The Hour of the Predator

by Giuliano da Empoli · 161 pages · ~3 hrs

Giuliano da Empoli, an Italian political analyst and former adviser to the Italian prime minister, follows his bestselling novel The Wizard of the Kremlin with a short, mordant essay on what he calls the new 'predators' reshaping global politics: autocrats, oligarchs, and the tech billionaires who increasingly operate as a fourth branch of statecraft. Da Empoli argues that the post–Cold War order, with its rules-based diplomacy and norms of liberal restraint, is being supplanted by a politics of impulse and spectacle, in which power flows to whoever can move fastest, dominate attention, and inflict the most pain on rivals. He draws on his time inside European governments and his reporting from the global political circuit—New York, Riyadh, Davos, Mar-a-Lago—to sketch the shared sensibility uniting figures as different as Vladimir Putin, Mohammed bin Salman, Donald Trump, and Elon Musk.
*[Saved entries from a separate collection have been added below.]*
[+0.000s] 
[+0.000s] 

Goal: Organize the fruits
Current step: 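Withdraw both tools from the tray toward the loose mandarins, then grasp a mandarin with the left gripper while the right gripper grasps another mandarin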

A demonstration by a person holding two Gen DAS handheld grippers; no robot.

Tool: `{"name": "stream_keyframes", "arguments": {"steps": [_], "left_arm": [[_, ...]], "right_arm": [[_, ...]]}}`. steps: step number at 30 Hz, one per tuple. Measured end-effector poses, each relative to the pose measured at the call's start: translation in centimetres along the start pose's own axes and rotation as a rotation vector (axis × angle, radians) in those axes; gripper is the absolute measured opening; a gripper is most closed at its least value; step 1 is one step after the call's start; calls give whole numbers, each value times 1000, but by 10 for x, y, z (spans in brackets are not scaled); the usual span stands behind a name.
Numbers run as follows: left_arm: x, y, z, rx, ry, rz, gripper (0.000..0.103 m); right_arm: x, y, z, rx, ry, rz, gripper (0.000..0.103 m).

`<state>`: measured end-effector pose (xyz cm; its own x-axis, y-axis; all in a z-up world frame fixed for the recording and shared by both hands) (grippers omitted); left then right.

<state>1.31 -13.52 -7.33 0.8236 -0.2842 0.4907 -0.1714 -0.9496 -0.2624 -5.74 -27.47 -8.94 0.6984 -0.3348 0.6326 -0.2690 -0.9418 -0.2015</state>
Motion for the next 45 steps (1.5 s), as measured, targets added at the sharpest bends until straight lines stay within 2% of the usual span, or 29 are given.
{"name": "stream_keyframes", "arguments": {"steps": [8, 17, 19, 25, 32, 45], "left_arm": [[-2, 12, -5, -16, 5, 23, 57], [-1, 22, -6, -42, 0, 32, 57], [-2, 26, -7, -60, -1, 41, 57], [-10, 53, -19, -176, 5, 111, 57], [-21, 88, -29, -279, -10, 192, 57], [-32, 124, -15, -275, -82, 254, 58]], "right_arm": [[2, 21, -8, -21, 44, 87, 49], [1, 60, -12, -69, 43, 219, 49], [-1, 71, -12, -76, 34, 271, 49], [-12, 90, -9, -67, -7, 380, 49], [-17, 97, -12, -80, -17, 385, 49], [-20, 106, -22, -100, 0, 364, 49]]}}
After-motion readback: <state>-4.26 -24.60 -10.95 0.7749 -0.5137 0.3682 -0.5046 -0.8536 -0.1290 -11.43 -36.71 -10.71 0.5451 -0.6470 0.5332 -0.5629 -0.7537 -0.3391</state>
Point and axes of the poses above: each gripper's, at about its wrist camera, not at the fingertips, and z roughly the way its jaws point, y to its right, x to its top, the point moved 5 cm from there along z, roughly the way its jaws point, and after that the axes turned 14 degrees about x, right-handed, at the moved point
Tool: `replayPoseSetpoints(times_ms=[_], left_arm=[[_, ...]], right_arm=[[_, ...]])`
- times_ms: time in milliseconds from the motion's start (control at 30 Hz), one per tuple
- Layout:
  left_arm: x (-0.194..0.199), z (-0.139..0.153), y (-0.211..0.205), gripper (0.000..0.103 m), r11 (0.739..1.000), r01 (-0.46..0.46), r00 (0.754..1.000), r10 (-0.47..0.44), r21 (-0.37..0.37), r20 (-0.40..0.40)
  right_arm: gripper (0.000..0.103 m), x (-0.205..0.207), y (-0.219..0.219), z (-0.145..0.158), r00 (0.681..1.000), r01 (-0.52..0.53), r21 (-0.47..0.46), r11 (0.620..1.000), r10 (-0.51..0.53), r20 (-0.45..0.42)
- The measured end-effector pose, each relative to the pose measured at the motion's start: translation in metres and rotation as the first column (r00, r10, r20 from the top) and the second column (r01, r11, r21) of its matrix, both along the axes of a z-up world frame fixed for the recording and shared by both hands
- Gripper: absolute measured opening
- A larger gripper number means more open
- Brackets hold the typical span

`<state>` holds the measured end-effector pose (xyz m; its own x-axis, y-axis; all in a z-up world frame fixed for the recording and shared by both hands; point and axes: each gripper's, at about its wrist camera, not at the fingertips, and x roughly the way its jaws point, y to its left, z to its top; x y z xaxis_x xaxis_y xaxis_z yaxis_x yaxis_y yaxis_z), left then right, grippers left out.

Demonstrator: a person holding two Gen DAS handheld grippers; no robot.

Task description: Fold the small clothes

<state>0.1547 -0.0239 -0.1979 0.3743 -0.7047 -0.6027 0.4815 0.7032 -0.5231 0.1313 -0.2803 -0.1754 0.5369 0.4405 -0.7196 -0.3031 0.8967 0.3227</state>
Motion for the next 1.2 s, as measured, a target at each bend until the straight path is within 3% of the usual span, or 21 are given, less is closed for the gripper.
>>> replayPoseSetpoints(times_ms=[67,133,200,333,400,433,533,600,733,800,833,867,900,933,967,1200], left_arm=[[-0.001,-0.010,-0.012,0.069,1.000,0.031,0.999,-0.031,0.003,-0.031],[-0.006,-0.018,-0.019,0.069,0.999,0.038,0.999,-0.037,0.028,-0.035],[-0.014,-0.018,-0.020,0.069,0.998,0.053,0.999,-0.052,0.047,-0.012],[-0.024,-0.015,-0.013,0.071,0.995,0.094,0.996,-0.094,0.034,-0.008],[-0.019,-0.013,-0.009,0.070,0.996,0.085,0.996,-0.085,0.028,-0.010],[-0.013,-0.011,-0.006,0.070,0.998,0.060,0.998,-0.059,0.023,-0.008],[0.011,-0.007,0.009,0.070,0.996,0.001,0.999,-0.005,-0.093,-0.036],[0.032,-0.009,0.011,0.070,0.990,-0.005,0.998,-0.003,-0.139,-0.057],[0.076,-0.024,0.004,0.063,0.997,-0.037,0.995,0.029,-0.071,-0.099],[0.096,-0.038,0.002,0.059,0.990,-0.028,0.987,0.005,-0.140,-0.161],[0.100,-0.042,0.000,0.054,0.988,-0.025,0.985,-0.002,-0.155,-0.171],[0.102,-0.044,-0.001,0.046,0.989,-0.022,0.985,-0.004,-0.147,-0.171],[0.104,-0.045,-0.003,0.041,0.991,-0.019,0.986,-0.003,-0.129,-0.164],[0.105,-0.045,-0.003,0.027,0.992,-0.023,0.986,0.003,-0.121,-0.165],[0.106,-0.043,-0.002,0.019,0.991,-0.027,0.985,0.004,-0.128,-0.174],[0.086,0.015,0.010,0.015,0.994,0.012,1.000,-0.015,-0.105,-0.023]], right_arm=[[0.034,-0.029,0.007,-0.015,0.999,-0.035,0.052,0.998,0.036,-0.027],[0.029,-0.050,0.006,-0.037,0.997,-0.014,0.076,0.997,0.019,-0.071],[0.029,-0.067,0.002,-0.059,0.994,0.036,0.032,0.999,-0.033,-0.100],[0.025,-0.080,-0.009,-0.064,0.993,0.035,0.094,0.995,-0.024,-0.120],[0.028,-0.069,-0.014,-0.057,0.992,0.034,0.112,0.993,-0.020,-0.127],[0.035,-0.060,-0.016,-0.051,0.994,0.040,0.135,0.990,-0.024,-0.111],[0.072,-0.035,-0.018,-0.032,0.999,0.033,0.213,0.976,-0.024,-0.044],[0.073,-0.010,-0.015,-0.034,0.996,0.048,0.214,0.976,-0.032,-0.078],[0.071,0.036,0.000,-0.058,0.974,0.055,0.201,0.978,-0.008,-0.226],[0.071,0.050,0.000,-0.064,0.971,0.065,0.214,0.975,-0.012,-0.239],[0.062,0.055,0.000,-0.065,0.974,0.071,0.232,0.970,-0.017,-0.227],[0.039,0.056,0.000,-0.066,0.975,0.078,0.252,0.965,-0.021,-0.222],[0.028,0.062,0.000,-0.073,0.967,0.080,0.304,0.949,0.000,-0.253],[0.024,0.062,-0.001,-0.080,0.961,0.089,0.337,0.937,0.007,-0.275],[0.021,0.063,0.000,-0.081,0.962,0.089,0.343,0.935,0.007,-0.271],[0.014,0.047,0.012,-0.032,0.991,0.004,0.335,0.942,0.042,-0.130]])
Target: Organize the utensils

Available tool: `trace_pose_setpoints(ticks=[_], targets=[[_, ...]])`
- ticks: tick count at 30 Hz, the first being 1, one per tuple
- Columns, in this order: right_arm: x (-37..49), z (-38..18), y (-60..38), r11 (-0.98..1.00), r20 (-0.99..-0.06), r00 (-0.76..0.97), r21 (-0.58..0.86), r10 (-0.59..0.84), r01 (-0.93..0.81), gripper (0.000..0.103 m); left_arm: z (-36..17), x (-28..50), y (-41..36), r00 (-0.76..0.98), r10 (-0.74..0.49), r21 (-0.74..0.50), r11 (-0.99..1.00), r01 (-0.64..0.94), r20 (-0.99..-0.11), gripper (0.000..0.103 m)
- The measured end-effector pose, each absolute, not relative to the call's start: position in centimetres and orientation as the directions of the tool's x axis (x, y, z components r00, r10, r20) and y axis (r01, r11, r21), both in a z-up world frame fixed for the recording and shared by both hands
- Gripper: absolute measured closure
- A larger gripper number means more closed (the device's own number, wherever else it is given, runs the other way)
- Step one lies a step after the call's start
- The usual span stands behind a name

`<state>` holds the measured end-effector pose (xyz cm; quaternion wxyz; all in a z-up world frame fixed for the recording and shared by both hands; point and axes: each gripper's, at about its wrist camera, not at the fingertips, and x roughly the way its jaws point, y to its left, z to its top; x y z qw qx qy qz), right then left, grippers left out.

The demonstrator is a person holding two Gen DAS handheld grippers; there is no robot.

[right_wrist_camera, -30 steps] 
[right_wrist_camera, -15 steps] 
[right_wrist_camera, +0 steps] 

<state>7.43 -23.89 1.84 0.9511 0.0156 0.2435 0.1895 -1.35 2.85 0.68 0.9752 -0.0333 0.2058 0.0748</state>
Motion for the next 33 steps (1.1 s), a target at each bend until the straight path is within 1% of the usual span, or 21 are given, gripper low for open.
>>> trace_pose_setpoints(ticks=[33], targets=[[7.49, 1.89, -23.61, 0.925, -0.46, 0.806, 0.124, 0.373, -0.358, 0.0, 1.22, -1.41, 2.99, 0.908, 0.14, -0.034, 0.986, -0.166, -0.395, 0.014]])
The argument is less a partisan tract than a study of temperament: the predator, in da Empoli's account, treats politics as a hunt, governed not by interest or ideology but by the appetite for domination. Written with the brisk, aphoristic style of a European essayist, the book is a useful primer for readers trying to understand why old institutions look so suddenly fragile and what kind of political imagination the moment requires.